**What you are asked to do**
Pictures stay out; print the rest of the listing below exactly as it stands.

**Raw data**

□ □ □

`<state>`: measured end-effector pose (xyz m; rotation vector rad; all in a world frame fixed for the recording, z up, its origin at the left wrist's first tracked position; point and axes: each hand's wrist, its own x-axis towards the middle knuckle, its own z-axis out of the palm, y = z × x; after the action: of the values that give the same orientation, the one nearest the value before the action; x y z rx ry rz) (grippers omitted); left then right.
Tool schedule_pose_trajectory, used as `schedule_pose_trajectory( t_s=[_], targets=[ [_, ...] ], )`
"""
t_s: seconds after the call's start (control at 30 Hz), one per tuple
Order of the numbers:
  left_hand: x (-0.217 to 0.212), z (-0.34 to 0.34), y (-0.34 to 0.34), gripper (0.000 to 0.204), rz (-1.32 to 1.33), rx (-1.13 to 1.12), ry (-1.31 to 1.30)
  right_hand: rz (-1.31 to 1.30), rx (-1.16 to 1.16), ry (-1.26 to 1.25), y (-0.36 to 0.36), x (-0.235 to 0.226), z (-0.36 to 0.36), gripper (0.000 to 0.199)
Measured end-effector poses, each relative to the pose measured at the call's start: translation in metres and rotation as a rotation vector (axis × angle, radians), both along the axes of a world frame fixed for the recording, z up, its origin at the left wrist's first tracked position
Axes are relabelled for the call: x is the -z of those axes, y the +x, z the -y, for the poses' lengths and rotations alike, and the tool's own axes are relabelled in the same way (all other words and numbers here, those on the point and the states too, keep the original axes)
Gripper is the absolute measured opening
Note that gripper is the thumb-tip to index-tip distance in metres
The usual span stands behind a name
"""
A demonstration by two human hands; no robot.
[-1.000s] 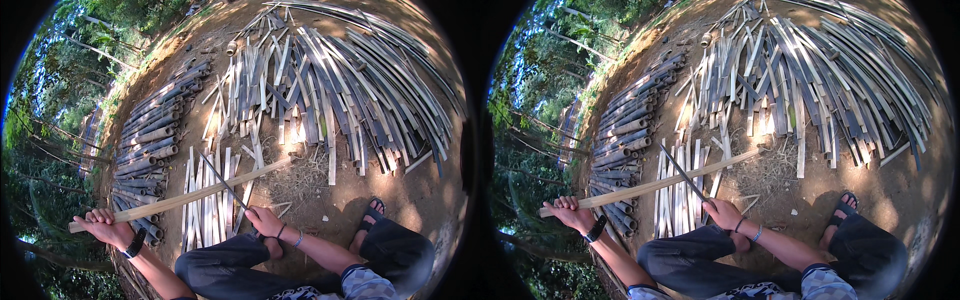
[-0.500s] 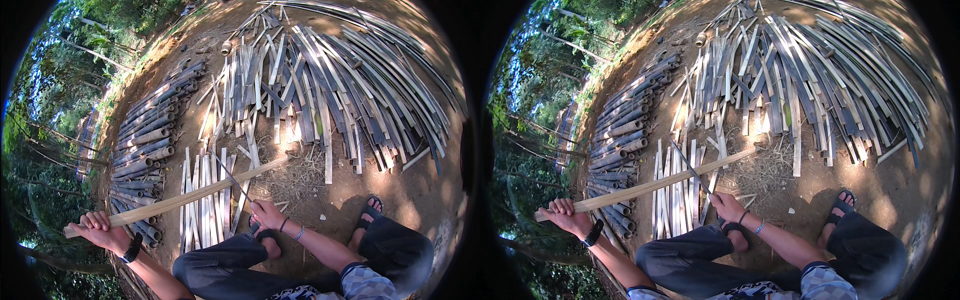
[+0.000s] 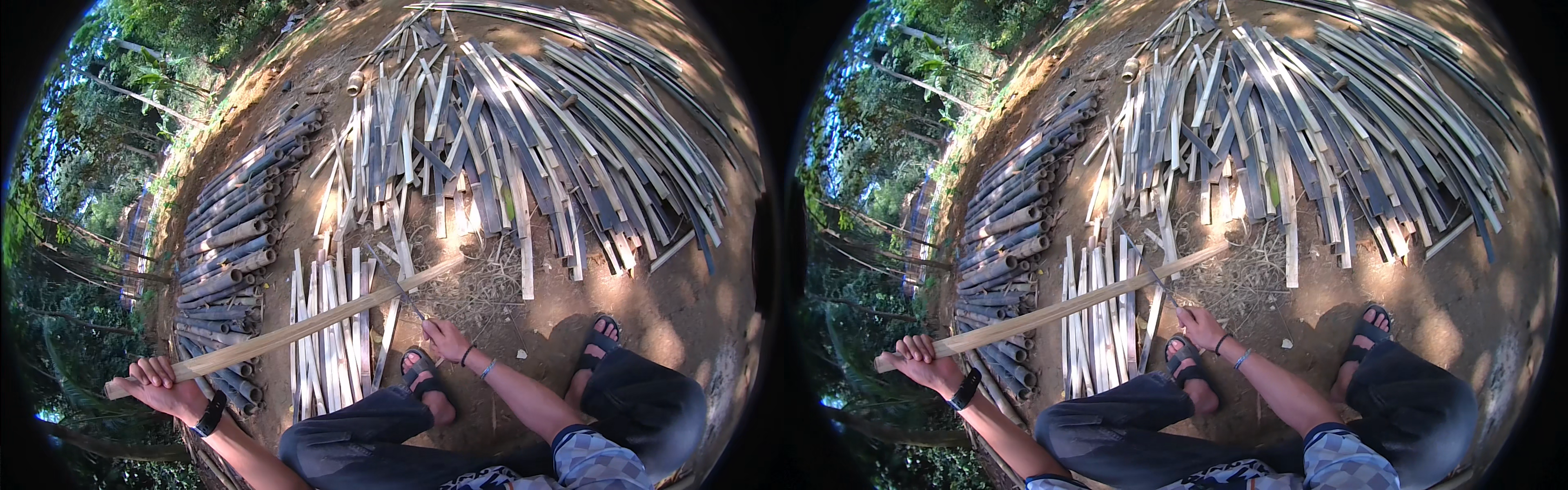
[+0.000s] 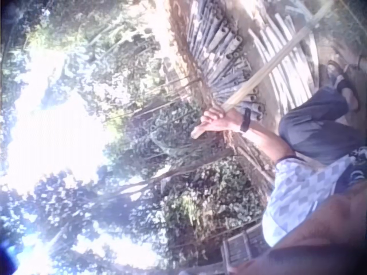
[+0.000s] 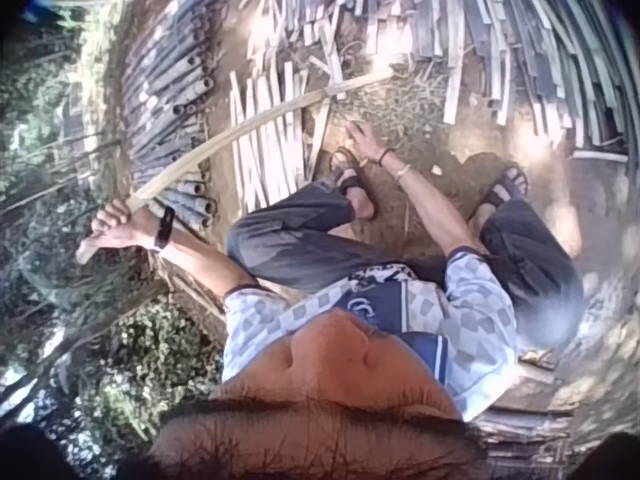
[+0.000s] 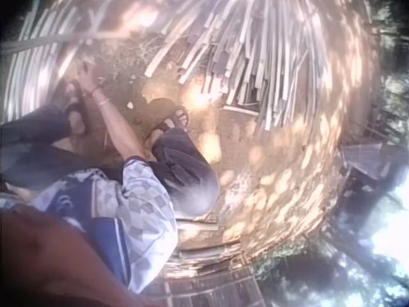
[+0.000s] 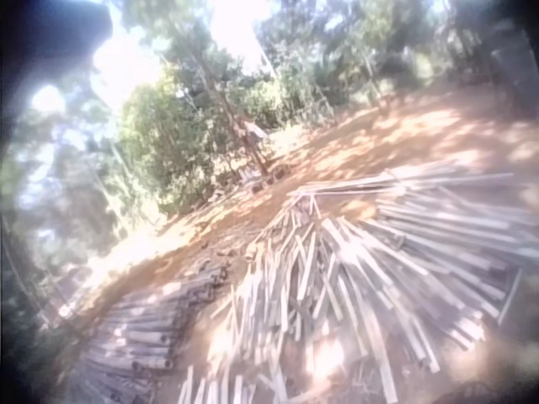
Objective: The person shaves and smooths a length of bamboo using a knife while sitting on the ground outdoors.
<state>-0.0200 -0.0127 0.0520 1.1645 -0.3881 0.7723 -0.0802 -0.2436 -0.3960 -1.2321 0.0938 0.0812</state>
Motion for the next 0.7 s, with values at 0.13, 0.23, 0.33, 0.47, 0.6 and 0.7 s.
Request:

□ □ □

**Solution for this exercise**
`<state>`: measured end-effector pose (xyz m; rotation vector rad; all in a world frame fixed for the recording, z up, its origin at the left wrist's first tracked position; point and axes: each hand's wrist, its own x-axis towards the middle knuckle, its own z-axis out of the palm, y = z × x; after the action: of the values that give the same orientation, the one nearest the value before the action; x y z rx ry rz) (grippers omitted); left then right.
Tool schedule_pose_trajectory, used as `schedule_pose_trajectory( t_s=[_], targets=[ [_, ...] ], )`
"""
t_s: seconds after the call's start (control at 30 Hz), one per tuple
Order of the numbers:
  left_hand: x (-0.217 to 0.212), z (-0.34 to 0.34), y (-0.34 to 0.34), gripper (0.000 to 0.204), rz (-1.32 to 1.33), rx (-1.13 to 1.12), ry (-1.31 to 1.30)
  right_hand: rz (-1.31 to 1.30), rx (-1.16 to 1.16), ry (-1.26 to 1.25), y (-0.36 to 0.36), x (-0.235 to 0.226), z (-0.36 to 0.36), gripper (0.000 to 0.199)
Measured end-effector poses, each relative to the pose measured at the call's start: translation in metres and rotation as a rotation vector (axis × angle, radians), both along the axes of a world frame fixed for the recording, z up, its origin at the left wrist's first tracked position
Axes are relabelled for the call: x is the -z of those axes, y the +x, z the -y, for the poses' lengths and rotations alike, and the tool's own axes are relabelled in the same way (all other words and numbers here, those on the point and the states too, keep the original axes)
Gripper is the absolute measured opening
Note that gripper is the thumb-tip to index-tip distance in metres
The usual span stands behind a name
"""
A demonstration by two human hands; no robot.
[-1.000s] 
[-0.500s] 
[+0.000s] 
[+0.000s] 
[+0.000s] 
[+0.000s] 
[+0.000s] 
Objective: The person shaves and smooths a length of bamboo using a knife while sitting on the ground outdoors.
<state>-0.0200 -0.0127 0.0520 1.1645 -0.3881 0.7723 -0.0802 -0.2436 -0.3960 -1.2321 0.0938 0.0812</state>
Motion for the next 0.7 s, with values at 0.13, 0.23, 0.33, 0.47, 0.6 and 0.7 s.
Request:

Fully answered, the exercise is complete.